TASK REQUIREMENTS =
Below are some entries. Copy each line in them that holds "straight".

RECORD EXTRACTS =
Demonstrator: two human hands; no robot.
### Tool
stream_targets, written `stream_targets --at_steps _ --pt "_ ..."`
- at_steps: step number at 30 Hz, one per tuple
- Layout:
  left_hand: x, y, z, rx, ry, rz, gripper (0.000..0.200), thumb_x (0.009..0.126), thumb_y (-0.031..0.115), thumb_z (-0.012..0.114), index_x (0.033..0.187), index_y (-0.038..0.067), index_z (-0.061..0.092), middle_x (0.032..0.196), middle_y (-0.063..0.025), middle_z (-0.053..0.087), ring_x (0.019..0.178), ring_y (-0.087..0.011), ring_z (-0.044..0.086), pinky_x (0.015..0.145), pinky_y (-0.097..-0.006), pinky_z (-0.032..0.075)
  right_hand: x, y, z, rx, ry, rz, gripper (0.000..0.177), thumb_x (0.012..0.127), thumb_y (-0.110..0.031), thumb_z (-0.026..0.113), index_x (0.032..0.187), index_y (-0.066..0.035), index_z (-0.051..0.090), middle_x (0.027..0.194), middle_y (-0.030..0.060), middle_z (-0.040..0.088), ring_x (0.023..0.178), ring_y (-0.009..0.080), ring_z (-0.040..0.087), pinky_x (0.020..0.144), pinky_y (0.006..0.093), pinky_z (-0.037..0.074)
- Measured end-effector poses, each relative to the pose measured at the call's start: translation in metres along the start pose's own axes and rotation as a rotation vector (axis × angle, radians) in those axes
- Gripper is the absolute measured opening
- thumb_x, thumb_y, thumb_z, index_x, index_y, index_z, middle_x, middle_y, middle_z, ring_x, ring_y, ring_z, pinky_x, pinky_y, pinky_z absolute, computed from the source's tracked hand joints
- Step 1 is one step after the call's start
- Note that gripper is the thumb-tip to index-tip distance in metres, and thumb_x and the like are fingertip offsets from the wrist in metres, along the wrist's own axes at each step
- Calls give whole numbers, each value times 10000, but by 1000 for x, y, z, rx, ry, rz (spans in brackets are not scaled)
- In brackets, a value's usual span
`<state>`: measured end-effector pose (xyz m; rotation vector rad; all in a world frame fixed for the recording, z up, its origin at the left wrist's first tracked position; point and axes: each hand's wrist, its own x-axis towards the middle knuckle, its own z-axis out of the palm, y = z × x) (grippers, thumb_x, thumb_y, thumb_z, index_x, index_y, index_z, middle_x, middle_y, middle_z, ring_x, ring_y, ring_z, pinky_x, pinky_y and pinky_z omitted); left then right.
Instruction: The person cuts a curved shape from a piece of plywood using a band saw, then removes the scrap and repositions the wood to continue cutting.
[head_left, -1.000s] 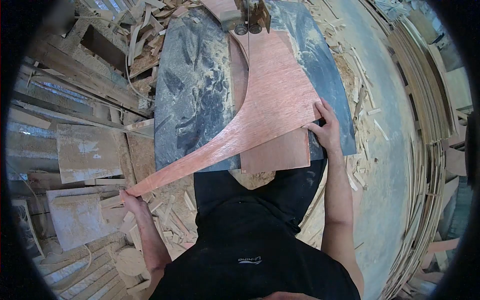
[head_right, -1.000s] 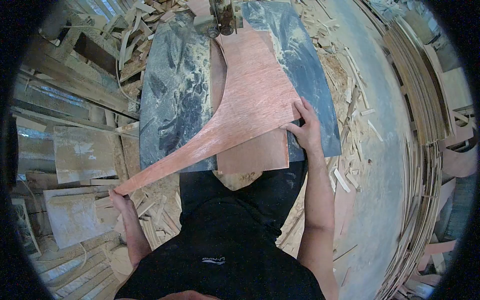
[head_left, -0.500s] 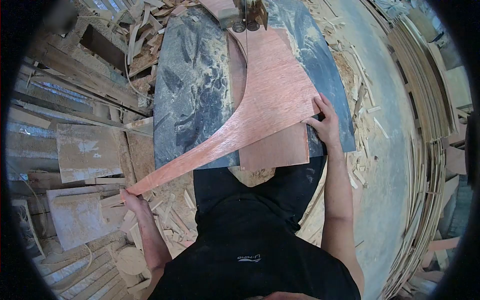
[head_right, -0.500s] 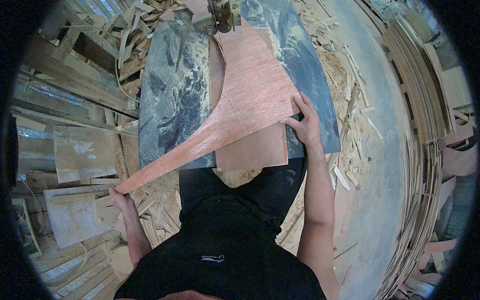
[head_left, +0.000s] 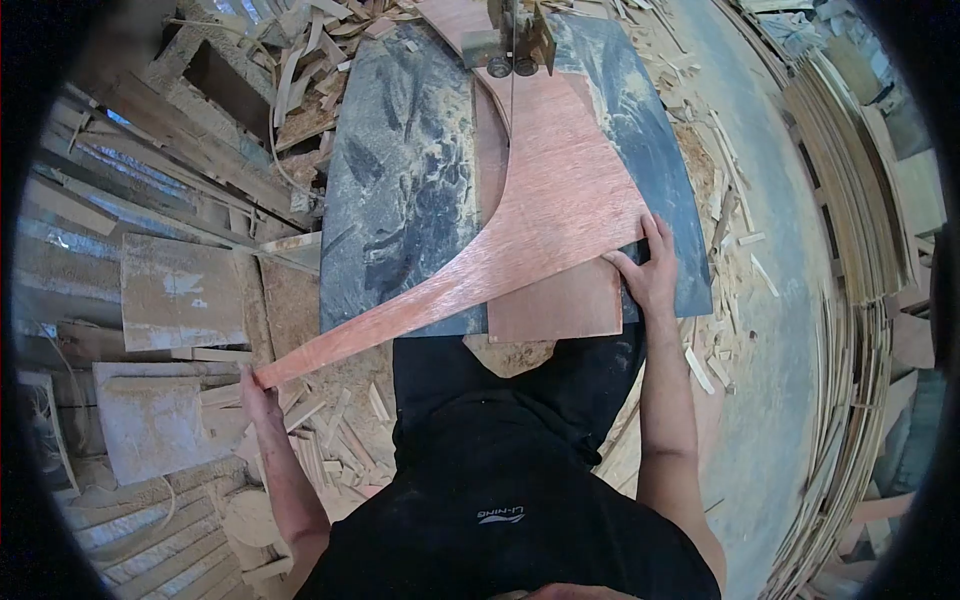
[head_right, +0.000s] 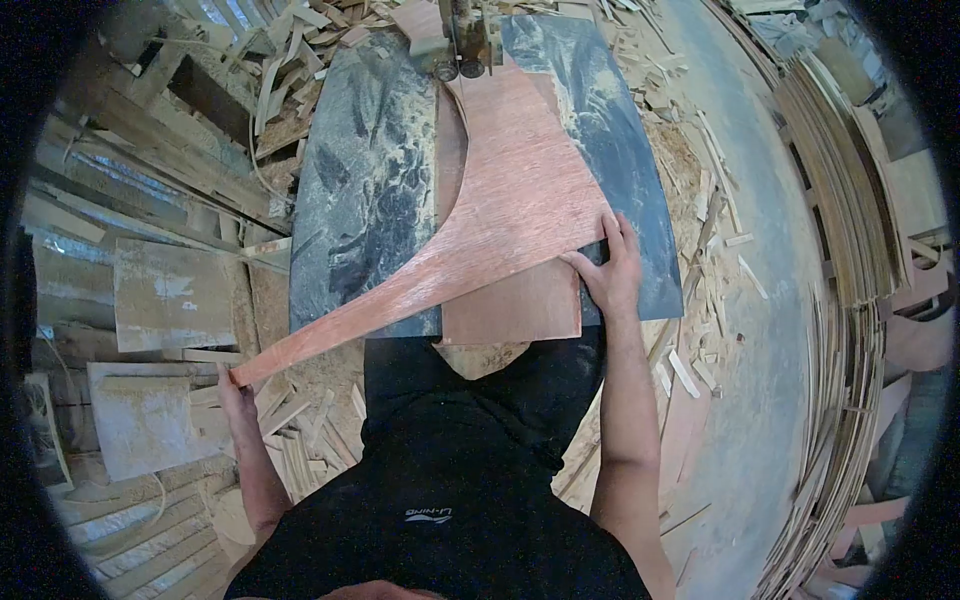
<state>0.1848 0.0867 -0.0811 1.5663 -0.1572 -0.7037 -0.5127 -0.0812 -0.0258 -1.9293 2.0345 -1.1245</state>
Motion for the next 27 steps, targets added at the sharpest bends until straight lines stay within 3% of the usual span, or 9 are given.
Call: stream_targets --at_steps 7,16,22,27 --pt "-11 6 17 244 77 96 349 952 432 627 1019 90 634 803 8 567 644 -92 536 494 -246 366 5 8 1 60 -13 -52 877 635 -366 891 1372 -58 528 1393 203 509 1255 382 525 1022 433 457" --pt "-12 0 19 243 138 116 329 975 435 588 803 156 550 646 51 488 460 -56 402 388 -250 247 9 10 3 40 -14 -42 874 630 -375 890 1362 -49 542 1384 191 518 1249 364 536 1018 425 460" --pt "-25 7 25 272 140 83 305 969 439 593 878 148 591 702 45 524 503 -58 438 404 -247 249 12 10 3 41 -16 -29 885 626 -380 891 1368 -52 537 1383 179 522 1253 350 538 1024 421 458" --pt "-26 2 24 234 152 103 329 960 461 599 957 133 613 774 36 560 538 -61 462 414 -245 255 14 8 2 101 -45 -6 846 655 -272 888 1371 -8 523 1379 211 513 1278 355 510 1071 401 410"
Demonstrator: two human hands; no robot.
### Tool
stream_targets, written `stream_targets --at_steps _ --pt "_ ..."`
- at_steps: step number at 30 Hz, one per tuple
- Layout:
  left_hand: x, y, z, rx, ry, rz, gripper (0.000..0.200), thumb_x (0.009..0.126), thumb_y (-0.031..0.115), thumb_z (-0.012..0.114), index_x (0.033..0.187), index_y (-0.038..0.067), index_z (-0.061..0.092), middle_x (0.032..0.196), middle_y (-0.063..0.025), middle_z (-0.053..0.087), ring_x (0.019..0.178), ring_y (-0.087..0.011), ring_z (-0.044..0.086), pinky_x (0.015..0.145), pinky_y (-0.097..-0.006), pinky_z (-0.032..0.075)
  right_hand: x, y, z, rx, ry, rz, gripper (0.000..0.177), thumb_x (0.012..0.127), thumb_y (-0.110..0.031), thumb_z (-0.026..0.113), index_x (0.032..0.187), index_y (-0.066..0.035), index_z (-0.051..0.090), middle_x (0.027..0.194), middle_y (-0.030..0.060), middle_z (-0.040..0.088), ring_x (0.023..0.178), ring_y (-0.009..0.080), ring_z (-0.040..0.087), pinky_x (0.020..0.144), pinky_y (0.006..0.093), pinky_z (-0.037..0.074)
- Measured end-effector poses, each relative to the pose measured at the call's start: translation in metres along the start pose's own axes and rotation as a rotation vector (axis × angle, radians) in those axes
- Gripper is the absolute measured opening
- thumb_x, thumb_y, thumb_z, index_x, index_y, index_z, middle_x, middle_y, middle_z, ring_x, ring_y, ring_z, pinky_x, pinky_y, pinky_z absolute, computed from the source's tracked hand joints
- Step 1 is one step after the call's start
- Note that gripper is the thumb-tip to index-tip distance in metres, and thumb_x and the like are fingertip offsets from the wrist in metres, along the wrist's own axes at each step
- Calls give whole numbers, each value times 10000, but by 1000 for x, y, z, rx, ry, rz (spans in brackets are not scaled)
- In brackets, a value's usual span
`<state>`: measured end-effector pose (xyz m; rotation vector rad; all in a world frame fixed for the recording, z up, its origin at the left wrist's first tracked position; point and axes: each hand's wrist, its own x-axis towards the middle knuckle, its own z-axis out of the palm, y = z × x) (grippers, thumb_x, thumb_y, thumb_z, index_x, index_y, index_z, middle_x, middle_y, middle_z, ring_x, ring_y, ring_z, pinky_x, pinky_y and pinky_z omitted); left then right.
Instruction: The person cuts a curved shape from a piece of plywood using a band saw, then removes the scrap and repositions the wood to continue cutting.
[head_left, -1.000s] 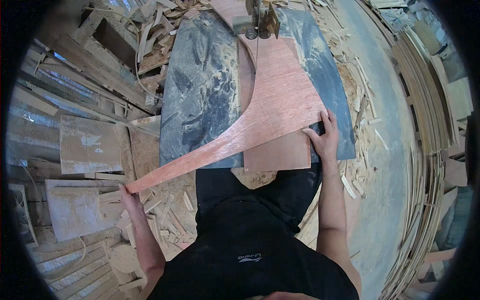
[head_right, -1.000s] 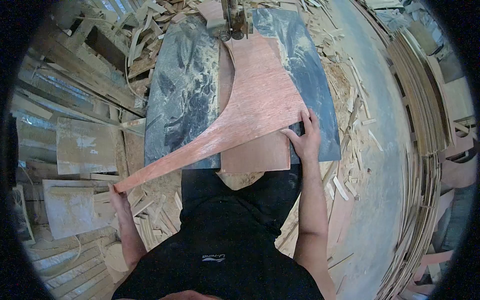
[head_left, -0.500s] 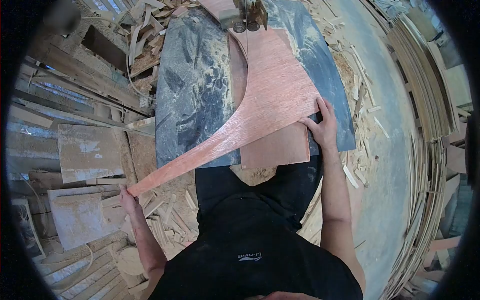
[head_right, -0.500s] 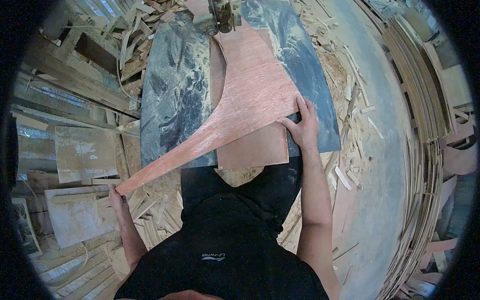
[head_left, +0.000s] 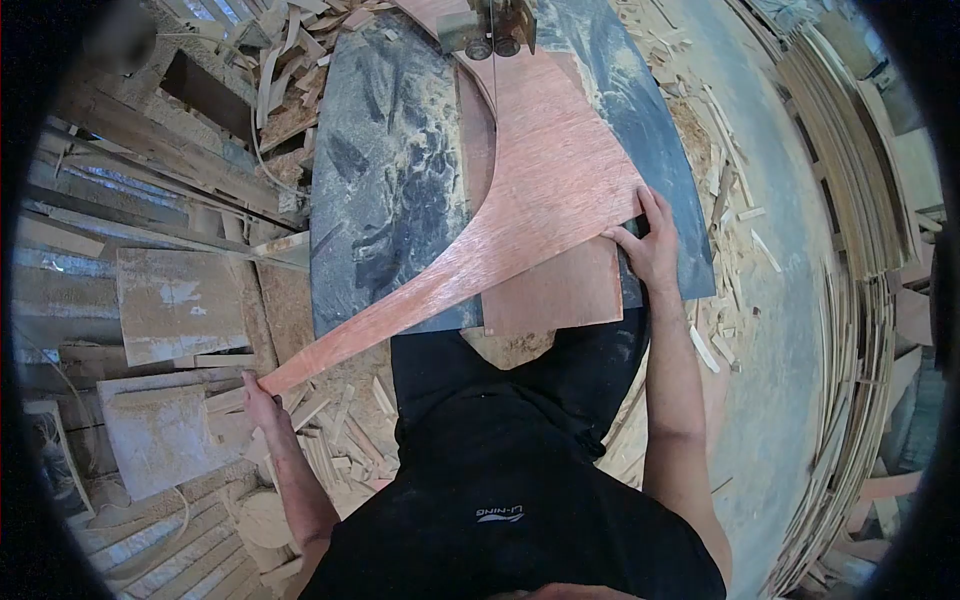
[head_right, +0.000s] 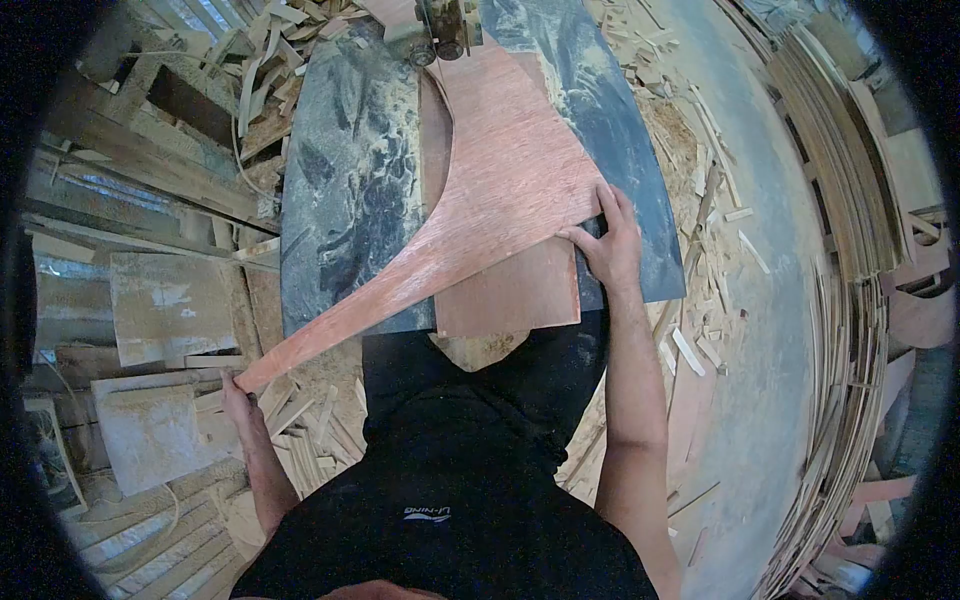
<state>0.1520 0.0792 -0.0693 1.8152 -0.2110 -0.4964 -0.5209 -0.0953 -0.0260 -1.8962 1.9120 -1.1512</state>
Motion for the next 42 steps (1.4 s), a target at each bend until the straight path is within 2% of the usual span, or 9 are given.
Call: stream_targets --at_steps 7,10,19,25,28,37,40,42 --pt "-9 3 2 -57 2 -37 391 962 458 597 1095 93 641 872 14 604 592 -61 494 440 -247 296 4 3 0 -10 -11 16 849 658 -277 887 1373 -3 520 1390 205 507 1286 346 505 1073 397 407" --pt "-4 -2 3 -88 44 -45 407 964 453 600 1110 75 642 885 -3 607 628 -70 515 462 -249 317 4 8 2 -63 4 -4 861 658 -301 886 1375 -2 516 1392 205 506 1285 348 506 1072 397 408" --pt "-1 -6 -3 -61 -12 -56 479 981 432 577 1235 26 588 978 -42 644 734 -113 592 512 -247 373 8 7 1 -24 -21 16 871 663 -313 881 1380 11 507 1402 211 498 1297 350 496 1081 403 401" --pt "6 -16 -8 -128 -66 -37 493 990 423 569 1260 10 580 1021 -52 643 800 -127 622 541 -258 402 10 10 2 -45 -20 8 866 667 -302 880 1381 13 505 1412 218 490 1301 352 491 1086 402 397" --pt "0 -12 -5 -91 -10 -60 506 990 423 568 1284 10 578 1025 -48 645 794 -125 621 537 -253 399 11 15 5 -38 19 -19 868 626 -369 887 1358 -53 545 1400 186 514 1280 348 514 1045 424 437" --pt "-5 -8 -3 -85 -27 -56 516 990 431 560 1294 15 586 1018 -37 637 753 -110 592 514 -248 352 14 18 6 -11 22 -12 878 626 -390 886 1365 -66 539 1399 184 516 1278 350 518 1046 419 437" --pt "-18 1 7 -93 47 -78 514 987 430 563 1294 19 587 979 -21 632 721 -97 568 508 -251 344 17 21 7 -23 21 -33 879 625 -383 890 1368 -71 538 1400 181 517 1273 346 524 1043 420 441" --pt "-22 3 8 -95 25 -54 513 986 431 565 1292 20 589 955 -15 629 707 -93 560 506 -254 342 17 19 7 -25 16 -27 875 627 -373 892 1368 -69 538 1400 179 517 1272 343 527 1042 420 444"
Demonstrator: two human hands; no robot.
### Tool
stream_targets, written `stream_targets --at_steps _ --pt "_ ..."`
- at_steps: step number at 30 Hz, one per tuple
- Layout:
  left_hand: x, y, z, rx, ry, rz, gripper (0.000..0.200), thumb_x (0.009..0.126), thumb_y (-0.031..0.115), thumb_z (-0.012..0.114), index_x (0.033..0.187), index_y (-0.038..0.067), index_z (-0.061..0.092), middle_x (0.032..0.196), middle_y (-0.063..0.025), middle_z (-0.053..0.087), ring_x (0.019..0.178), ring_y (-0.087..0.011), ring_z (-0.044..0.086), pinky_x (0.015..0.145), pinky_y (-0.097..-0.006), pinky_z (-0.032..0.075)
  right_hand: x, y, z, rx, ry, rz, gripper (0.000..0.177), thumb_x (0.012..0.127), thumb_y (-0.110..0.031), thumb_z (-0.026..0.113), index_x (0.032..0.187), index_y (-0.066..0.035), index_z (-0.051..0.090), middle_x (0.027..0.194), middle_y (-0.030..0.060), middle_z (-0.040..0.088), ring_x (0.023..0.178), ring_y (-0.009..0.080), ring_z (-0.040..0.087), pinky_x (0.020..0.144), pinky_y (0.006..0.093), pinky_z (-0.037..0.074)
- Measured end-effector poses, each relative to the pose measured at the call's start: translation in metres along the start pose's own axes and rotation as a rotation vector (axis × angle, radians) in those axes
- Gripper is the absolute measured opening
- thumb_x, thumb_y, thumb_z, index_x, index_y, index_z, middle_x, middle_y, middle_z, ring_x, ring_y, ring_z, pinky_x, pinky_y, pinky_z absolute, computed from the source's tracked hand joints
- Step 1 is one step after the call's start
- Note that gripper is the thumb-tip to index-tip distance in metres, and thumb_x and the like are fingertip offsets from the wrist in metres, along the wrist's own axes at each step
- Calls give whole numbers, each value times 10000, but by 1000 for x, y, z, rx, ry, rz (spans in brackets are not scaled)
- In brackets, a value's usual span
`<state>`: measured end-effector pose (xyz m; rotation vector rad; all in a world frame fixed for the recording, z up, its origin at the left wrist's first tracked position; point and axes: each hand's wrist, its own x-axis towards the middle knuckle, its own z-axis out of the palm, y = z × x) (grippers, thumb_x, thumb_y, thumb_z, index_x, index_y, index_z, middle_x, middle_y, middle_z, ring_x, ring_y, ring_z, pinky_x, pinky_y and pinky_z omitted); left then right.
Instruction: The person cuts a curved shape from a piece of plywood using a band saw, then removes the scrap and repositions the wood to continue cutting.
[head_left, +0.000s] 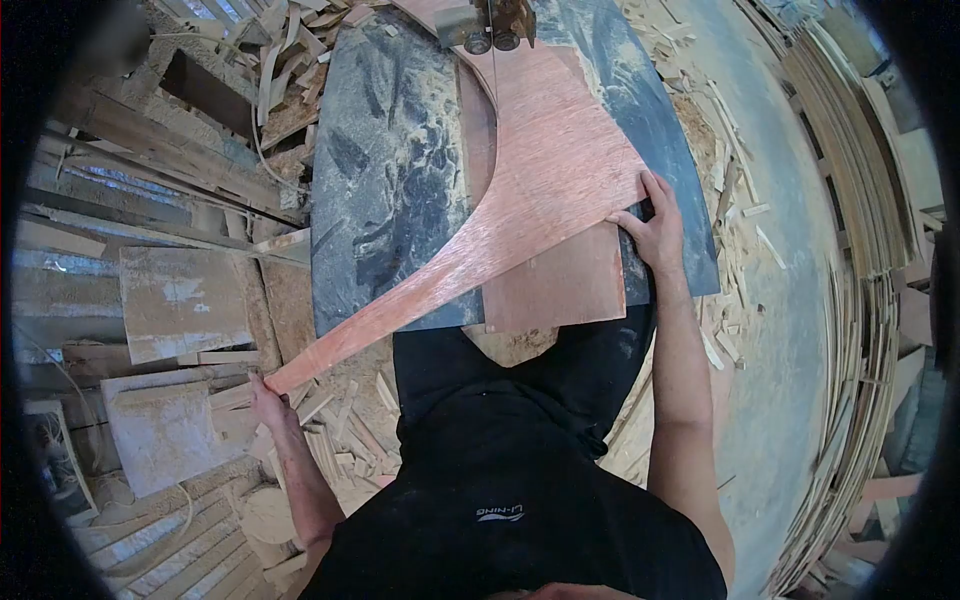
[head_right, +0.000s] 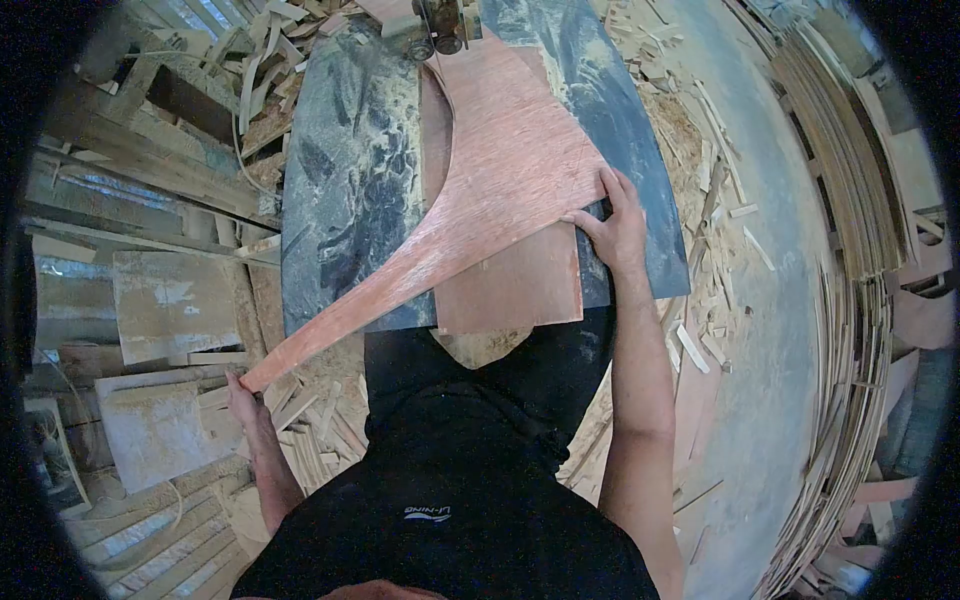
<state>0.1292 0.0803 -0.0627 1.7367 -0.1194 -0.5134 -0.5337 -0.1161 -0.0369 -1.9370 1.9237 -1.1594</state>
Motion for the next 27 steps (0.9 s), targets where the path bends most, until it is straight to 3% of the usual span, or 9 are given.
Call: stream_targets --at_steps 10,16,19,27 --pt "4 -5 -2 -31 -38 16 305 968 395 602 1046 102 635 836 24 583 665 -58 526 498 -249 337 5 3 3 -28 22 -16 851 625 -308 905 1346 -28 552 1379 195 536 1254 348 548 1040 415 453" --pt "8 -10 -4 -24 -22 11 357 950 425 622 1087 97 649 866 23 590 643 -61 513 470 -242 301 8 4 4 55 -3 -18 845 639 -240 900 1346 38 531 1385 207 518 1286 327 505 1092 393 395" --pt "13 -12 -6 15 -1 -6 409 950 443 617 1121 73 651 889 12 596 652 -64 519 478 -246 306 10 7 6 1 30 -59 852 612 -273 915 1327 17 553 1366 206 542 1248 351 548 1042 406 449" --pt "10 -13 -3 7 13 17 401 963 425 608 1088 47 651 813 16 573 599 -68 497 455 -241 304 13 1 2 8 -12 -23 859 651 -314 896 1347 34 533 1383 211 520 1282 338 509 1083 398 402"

ANSWER SPACE =
Motion for the next 27 steps, targets added at the sharpest bends until straight lines stay within 3% of the usual span, or 9 are given.
Motion for the next 42 steps (1.4 s), a target at each bend until the straight path is within 2% of the usual span, or 9 are given.
Motion for the next 27 steps (0.9 s), targets where the path bends most, until it is straight to 3% of the usual span, or 9 are given.

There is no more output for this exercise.